Il confessionale delle chiese è il posto migliore che un prete può usare per abusare dei fedeli. Il fenomeno degli abusi compiuti dai prelati è tornato alla ribalta negli ultimi tempi con lo “scandalo pedofilia”. Eppure il confessionale era stato introdotto proprio per evitare gli abusi sessuali dei religiosi.
La diffusione di questo oggetto nelle chiese italiane si deve al cardinale Carlo Borromeo, che voleva tenere separati e ben visibili al pubblico il confessore e la sua possibile preda e cercare così di porre un freno agli abusi e agli scandali sessuali dei “padri confessori”.
Il confessionale comincio a comparire nelle chiese di Milano nella seconda metà del 1500 e rapidamente si diffuse in tutta Italia.
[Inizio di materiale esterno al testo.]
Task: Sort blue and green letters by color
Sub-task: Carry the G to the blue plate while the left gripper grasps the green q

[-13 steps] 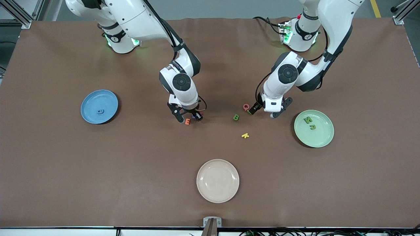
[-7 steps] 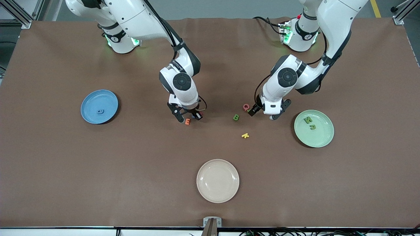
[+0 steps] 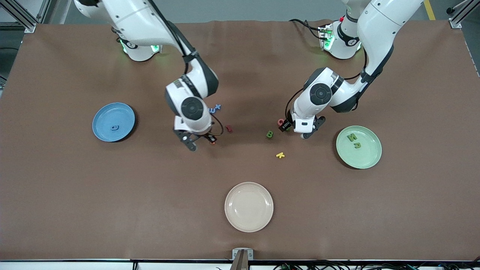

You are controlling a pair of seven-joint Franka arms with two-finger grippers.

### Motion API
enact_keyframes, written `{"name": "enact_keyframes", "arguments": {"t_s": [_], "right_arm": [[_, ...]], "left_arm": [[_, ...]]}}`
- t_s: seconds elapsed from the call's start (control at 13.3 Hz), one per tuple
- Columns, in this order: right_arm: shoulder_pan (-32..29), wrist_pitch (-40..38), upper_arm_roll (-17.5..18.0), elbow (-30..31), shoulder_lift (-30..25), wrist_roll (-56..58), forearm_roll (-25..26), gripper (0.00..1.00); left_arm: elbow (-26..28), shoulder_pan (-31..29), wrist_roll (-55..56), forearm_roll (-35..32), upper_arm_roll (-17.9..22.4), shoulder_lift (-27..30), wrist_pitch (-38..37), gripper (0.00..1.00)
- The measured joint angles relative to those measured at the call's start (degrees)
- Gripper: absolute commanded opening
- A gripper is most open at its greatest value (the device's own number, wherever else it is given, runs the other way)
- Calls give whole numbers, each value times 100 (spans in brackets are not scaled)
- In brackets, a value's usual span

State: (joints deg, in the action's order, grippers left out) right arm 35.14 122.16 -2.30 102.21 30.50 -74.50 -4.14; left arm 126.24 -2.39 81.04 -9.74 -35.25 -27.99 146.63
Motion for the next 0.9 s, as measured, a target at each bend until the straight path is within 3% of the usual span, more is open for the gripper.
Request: {"name": "enact_keyframes", "arguments": {"t_s": [0.15, 0.38, 0.6, 0.9], "right_arm": [[-548, -579, -21, 249, -527, 1283, 1, 0], [-1325, -635, -42, 1224, -1376, 3026, 76, 0], [-1956, -344, -41, 2051, -1956, 4225, 382, 0], [-2935, 576, -42, 3007, -2262, 5986, 430, 0]], "left_arm": [[-26, 0, 0, -97, 16, -107, 4, 57], [-88, 0, 0, -142, 27, -183, 7, 55], [-208, 1, 0, -144, 80, -257, 7, 55], [-266, 0, 76, -273, 132, -419, 7, 55]]}}
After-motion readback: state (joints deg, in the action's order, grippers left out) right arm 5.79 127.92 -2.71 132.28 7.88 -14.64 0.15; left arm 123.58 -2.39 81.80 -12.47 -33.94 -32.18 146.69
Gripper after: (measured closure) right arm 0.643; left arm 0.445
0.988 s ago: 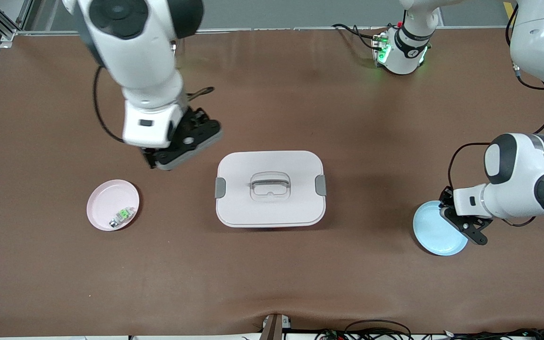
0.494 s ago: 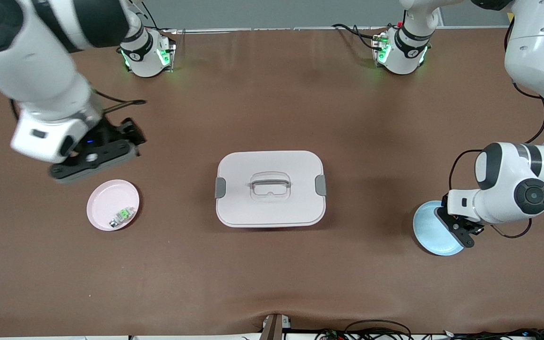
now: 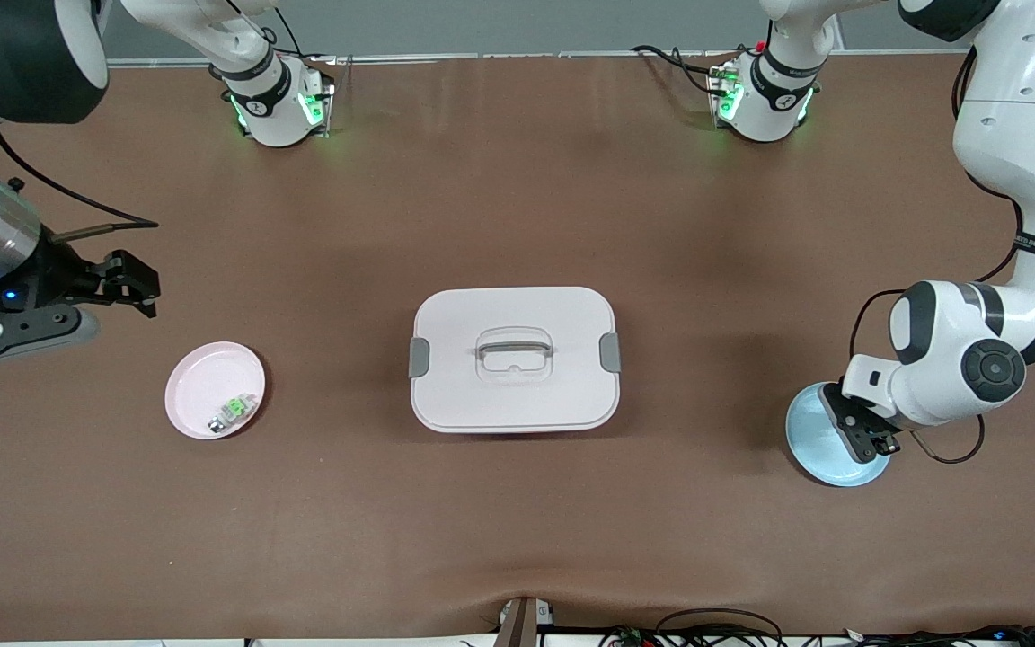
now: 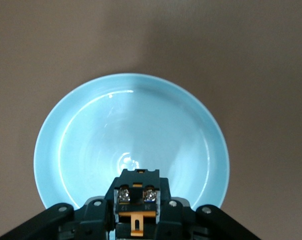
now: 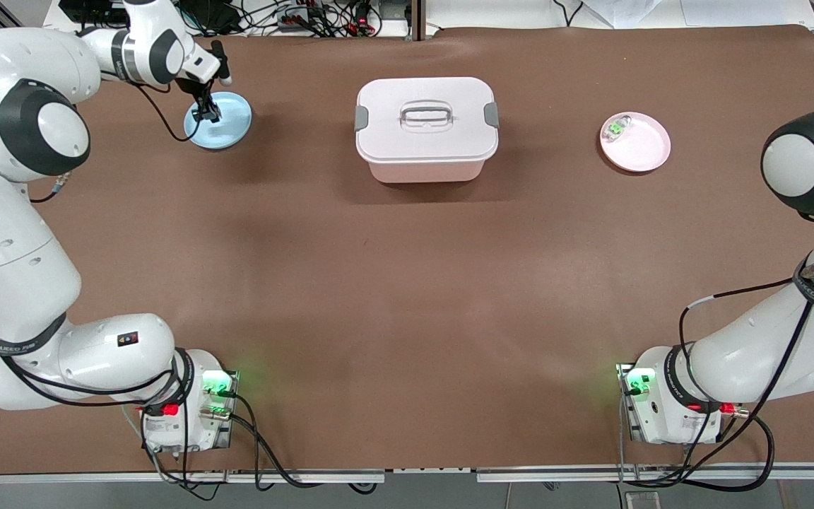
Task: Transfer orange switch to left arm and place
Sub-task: 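Lower the switch toward the blue plate while the right gripper withdraws, then place the switch on the blue plate and open the left gripper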
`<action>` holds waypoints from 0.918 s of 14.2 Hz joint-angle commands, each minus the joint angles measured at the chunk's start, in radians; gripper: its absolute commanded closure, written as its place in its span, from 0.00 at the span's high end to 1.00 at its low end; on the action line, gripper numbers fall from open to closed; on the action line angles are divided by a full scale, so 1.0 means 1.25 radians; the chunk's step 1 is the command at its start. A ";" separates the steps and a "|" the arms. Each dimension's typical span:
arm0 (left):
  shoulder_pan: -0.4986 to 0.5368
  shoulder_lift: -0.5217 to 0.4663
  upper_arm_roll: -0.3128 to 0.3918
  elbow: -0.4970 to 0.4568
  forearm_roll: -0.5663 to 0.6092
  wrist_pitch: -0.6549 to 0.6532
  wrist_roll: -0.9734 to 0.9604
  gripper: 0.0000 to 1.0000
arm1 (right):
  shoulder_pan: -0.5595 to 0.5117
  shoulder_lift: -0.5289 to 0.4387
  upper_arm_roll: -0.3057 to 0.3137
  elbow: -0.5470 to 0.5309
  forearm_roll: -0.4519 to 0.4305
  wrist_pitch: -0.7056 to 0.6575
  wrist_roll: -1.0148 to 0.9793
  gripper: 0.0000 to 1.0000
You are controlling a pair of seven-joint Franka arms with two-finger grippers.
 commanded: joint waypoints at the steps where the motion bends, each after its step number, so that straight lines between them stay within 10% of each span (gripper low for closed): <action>1: 0.018 0.005 -0.014 -0.007 0.010 0.043 0.079 0.00 | -0.052 -0.015 0.012 -0.008 0.015 -0.004 0.005 1.00; 13: 0.018 0.059 -0.031 -0.005 0.002 0.124 0.272 0.00 | -0.138 -0.031 0.011 -0.007 0.045 -0.005 0.006 1.00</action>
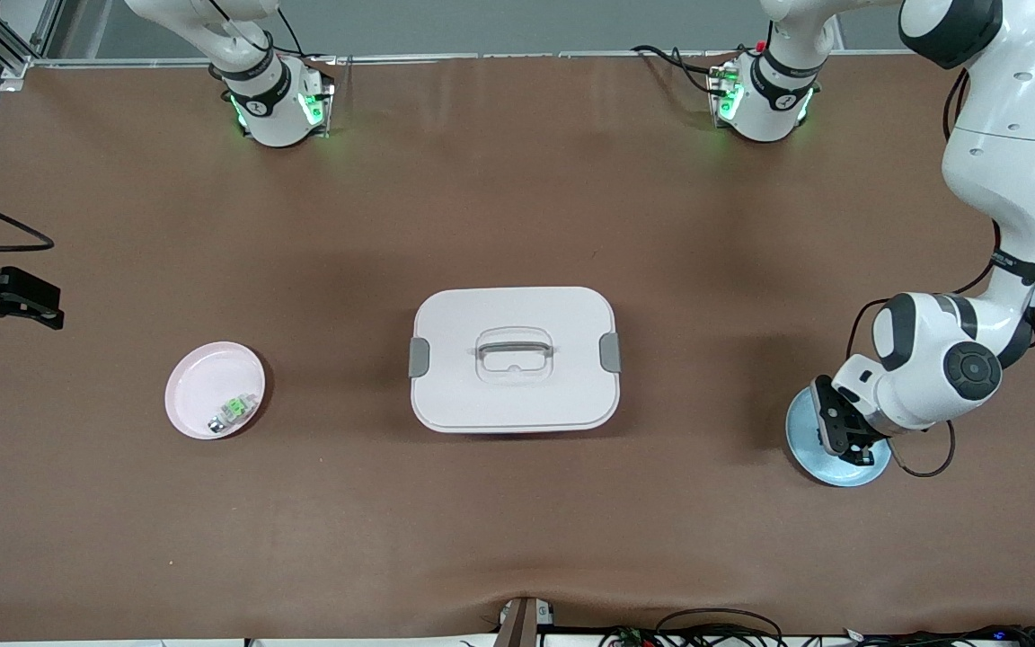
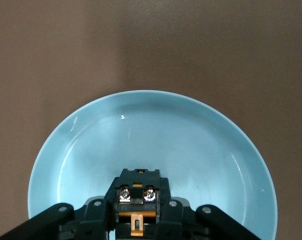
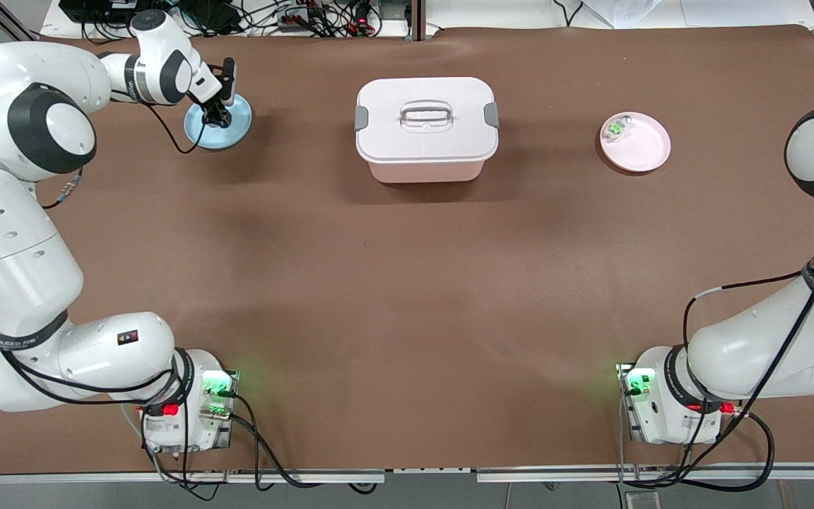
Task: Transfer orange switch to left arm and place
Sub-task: 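Place the switch on the blue plate and open the left gripper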
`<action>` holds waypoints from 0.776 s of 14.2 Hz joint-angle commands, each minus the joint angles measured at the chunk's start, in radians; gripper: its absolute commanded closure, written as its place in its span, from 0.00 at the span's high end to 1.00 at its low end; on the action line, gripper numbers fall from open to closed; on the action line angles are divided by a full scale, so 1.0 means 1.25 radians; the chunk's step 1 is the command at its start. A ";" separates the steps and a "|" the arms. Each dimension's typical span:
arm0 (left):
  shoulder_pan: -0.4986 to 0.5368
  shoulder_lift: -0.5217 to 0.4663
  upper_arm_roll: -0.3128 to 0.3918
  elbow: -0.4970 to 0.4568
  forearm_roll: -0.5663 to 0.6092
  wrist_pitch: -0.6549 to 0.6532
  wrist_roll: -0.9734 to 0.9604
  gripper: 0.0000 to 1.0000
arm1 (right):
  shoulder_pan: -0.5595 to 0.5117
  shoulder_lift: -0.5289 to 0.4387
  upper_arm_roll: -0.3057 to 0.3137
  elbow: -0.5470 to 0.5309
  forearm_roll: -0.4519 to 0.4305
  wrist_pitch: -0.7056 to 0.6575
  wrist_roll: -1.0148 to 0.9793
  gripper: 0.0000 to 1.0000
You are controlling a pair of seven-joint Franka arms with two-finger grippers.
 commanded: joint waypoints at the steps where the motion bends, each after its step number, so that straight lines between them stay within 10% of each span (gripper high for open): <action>1: 0.011 -0.002 -0.018 -0.004 0.002 0.010 0.042 0.08 | -0.017 -0.032 0.011 -0.007 0.016 -0.008 0.008 1.00; 2: 0.012 -0.002 -0.018 -0.007 -0.002 0.010 0.042 0.36 | -0.028 -0.036 0.011 -0.007 0.018 -0.009 0.007 1.00; 3: 0.016 -0.003 -0.018 -0.007 -0.008 0.007 0.042 0.99 | -0.047 -0.042 0.012 -0.007 0.039 -0.010 0.008 1.00; 11: 0.022 -0.090 -0.050 0.025 -0.098 -0.097 -0.060 1.00 | -0.099 -0.045 0.013 -0.011 0.083 -0.026 0.007 1.00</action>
Il confessionale concepito da Borromeo era stato studiato per separare “confessore” e “confessato”.
Prima dell’introduzione del confessionale, il rito della penitenza veniva esplicato nella casa del sacerdote: ad un certo punto, sulla spinta della novità che arrivava dalla diocesi di Milano, dovette intervenire il Vaticano, che vietò le confessioni a domicilio, nelle case dei privati, nelle canoniche e nelle celle dei monaci.
Dopo il Concilio Vaticano II fu introdotta la confessione faccia a faccia fra il sacerdote ed il penitente. I nuovi confessionali consistono in un pannello che divide la sedia in cui siede il prete dall’inginocchiatoio in cui si trova il penitente; questo consente di mantenere l’anonimato. Esiste, però, anche la possibilità di sedere di fronte al sacerdote e fare così la confessione.
Non tutti all’interno della Chiesa hanno gradito le modifiche introdotte dal Concilio. Nel 1992 padre Giambattista Torello, un sacerdote psichiatra, scrisse un saggio in cui auspicava la reintroduzione del vecchio confessionale, nel quale sacerdote e penitente erano divisi da una grata: la grata, scriveva lo studioso, garantisce “una prudente distanza fra confessore e penitente”, anche se a volte può assumere un suo “fascino morboso” dovuto “a deviate impulsioni sessuali”.